Kriging is a geostatistical method that uses the spatial autocorrelation information from the data to interpolate. First, we will do this manually and then automatically using a function.
birdVar <- variogram(nSpecies~1, birds)
summary(birdVar)
## np dist gamma dir.hor
## Min. : 155.0 Min. : 50455 Min. : 237.5 Min. :0
## 1st Qu.: 757.5 1st Qu.: 298844 1st Qu.:1908.6 1st Qu.:0
## Median : 893.0 Median : 558141 Median :2440.4 Median :0
## Mean : 810.0 Mean : 559756 Mean :2433.7 Mean :0
## 3rd Qu.: 956.0 3rd Qu.: 818467 3rd Qu.:3248.7 3rd Qu.:0
## Max. :1083.0 Max. :1078585 Max. :4111.7 Max. :0
## dir.ver id
## Min. :0 var1:15
## 1st Qu.:0
## Median :0
## Mean :0
## 3rd Qu.:0
## Max. :0
# Plot the semivariogram
plot(birdVar,
pch=20, cex=1.5, col="black",
ylab=expression("Semivariance ("*gamma*")"),
xlab="Distance (m)",
main = "Bird Richness")
# Fit a spherical model
sph.model <- vgm(psill= 2500,
model= "Sph",
range= 600000,
nugget= 0)
sph.fit <- fit.variogram(object= birdVar,
model= sph.model)
# Plot the fitted model
plot(birdVar,
pch=20, cex=1.5, col="black",
ylab=expression("Semivariance ("*gamma*")"),
xlab="Distance (m)",
main = "Bird Richness",
model=sph.fit)
# Fit an exponential model
exp.model <- vgm(psill= 2500,
model= "Exp",
range= 600000,
nugget= 0)
exp.fit <- fit.variogram(object= birdVar,
model= exp.model)
# Plot the fitted model
plot(birdVar,
pch=20, cex=1.5, col="black",
ylab=expression("Semivariance ("*gamma*")"),
xlab="Distance (m)",
main = "Bird Richness",
model=exp.fit)
The exponential model appears to fit the semivariogram better than the spherical model, so I will utilize this for the Kriging interpolation.
birdExp <- krige(nSpecies~1, birds, gridMex, model= exp.fit)
## [using ordinary kriging]
spplot(birdExp, "var1.pred")
library(automap)
birdVarauto <- autofitVariogram(nSpecies~1, birds)
summary(birdVarauto)
## Experimental variogram:
## np dist gamma dir.hor dir.ver id
## 1 12 18686.66 20.20833 0 0 var1
## 2 48 36495.36 174.90625 0 0 var1
## 3 78 59101.39 330.67949 0 0 var1
## 4 152 88775.27 736.08882 0 0 var1
## 5 204 122711.96 1269.84069 0 0 var1
## 6 273 158086.20 1517.68498 0 0 var1
## 7 1072 236608.91 1527.87313 0 0 var1
## 8 1432 352106.38 2163.75489 0 0 var1
## 9 2439 497644.17 2343.40693 0 0 var1
## 10 2310 675405.75 2838.77381 0 0 var1
## 11 2141 847102.90 3316.00771 0 0 var1
## 12 2604 1053083.48 3635.70315 0 0 var1
##
## Fitted variogram model:
## model psill range kappa
## 1 Nug 0.000 0.0 0.0
## 2 Ste 3310.266 445743.9 0.6
## Sums of squares betw. var. model and sample var.[1] 0.005326698
plot(birdVarauto)
The automatic function used the same nugget, a higher sill value, and a lower range value than I fit manually.

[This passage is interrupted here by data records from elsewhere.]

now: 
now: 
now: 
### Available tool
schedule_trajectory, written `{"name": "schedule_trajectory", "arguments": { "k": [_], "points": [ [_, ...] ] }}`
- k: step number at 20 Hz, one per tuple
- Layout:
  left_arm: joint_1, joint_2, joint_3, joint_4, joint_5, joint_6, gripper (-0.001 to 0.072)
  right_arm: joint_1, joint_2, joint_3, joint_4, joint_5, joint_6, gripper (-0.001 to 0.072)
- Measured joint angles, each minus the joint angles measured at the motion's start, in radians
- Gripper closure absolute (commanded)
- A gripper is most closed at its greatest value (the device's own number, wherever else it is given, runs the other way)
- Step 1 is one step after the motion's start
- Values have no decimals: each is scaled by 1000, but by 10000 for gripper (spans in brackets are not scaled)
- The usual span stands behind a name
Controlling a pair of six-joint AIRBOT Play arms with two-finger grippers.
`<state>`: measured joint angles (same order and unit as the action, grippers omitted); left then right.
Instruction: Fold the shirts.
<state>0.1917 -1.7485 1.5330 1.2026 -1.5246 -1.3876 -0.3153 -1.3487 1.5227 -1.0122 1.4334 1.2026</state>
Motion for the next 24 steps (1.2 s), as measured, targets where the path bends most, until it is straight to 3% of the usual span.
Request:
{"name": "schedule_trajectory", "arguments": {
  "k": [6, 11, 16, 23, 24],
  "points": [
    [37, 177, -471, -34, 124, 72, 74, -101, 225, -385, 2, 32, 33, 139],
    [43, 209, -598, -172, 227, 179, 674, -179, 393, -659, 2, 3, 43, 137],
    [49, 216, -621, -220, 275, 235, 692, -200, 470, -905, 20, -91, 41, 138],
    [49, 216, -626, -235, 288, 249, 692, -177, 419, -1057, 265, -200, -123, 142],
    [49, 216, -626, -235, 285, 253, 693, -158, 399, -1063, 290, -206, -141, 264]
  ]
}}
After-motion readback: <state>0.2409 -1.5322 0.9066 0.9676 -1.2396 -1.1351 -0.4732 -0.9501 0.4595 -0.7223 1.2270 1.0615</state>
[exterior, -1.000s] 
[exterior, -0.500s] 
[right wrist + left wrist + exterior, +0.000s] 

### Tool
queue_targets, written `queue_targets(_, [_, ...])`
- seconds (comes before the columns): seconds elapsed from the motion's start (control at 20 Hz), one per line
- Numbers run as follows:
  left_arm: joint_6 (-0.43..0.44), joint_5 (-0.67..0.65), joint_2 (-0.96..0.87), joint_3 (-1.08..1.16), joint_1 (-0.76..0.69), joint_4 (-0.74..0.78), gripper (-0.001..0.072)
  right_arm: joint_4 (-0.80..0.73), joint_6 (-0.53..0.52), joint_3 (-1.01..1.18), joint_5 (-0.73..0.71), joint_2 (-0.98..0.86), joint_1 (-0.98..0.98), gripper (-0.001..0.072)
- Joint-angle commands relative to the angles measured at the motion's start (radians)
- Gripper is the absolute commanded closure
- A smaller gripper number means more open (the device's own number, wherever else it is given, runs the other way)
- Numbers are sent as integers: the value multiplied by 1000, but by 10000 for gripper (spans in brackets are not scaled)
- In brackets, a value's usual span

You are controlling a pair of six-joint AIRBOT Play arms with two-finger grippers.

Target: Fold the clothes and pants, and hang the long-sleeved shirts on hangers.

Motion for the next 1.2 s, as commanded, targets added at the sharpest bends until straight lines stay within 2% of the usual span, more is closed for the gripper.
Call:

birdKrig <- autoKrige(nSpecies~1, birds, gridMex)
## [using ordinary kriging]
plot(birdKrig)
We can see from the kriging interpolation a general increasing bird richness moving from north to south. There also appear to be higher bird richness measures along the coastline of the main landmass of Mexico with a high density of bird richness in the southern end of the country and a low density of bird richness in the Baja.